# Data excerpt
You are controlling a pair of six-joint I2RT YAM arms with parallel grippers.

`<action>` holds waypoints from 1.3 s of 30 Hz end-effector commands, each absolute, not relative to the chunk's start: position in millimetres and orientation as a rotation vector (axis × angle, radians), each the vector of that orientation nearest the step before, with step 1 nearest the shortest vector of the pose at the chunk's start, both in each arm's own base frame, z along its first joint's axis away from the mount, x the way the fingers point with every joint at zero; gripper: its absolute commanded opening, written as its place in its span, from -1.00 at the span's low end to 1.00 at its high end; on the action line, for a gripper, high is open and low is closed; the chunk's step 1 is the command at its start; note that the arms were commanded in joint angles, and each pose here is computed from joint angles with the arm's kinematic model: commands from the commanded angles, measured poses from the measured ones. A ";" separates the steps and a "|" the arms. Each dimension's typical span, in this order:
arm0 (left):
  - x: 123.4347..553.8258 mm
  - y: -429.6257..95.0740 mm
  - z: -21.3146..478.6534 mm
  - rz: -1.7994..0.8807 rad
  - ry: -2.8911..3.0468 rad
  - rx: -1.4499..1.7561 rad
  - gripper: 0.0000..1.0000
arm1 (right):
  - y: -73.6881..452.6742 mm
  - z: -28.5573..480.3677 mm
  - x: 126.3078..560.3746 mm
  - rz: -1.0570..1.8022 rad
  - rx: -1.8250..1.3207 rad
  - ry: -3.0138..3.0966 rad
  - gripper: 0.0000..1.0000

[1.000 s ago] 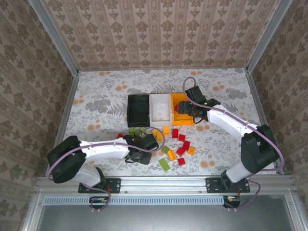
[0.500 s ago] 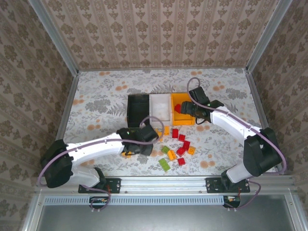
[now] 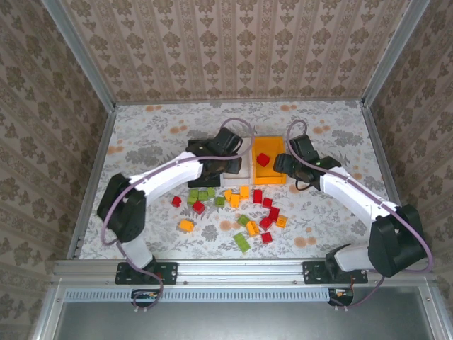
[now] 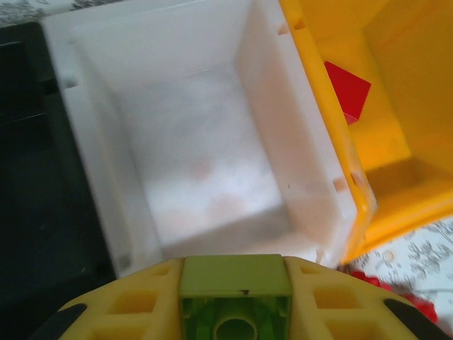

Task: Sort the legos into containers by color

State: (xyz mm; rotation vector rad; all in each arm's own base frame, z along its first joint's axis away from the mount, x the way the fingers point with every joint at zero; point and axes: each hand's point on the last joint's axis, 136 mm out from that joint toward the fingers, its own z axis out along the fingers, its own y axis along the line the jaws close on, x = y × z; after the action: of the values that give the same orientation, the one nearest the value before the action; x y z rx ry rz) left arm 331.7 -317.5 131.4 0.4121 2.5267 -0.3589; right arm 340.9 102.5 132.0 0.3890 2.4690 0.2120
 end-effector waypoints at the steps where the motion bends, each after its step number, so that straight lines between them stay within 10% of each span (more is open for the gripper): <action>1: 346.1 -330.8 127.8 -0.378 2.518 0.446 -0.35 | 93.4 129.5 330.9 0.189 0.426 2.473 0.53; 19: 314.4 -292.3 170.3 -0.448 2.462 0.333 0.65 | 94.5 126.5 317.9 0.221 0.398 2.501 0.57; 31: 226.2 -109.5 96.7 -0.179 2.672 -0.181 0.77 | 96.7 115.7 319.2 0.235 0.402 2.508 0.56; 39: 243.0 -85.4 66.7 -0.180 2.690 -0.293 0.55 | 94.7 115.3 318.9 0.223 0.405 2.506 0.56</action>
State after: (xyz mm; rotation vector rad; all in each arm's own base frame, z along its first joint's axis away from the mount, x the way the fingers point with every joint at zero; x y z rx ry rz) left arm 234.2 -79.6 72.0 -0.3119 2.6928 -0.1452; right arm 320.3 96.6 118.4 0.3931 2.5034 0.2211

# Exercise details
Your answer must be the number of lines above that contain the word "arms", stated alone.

# Exercise result
2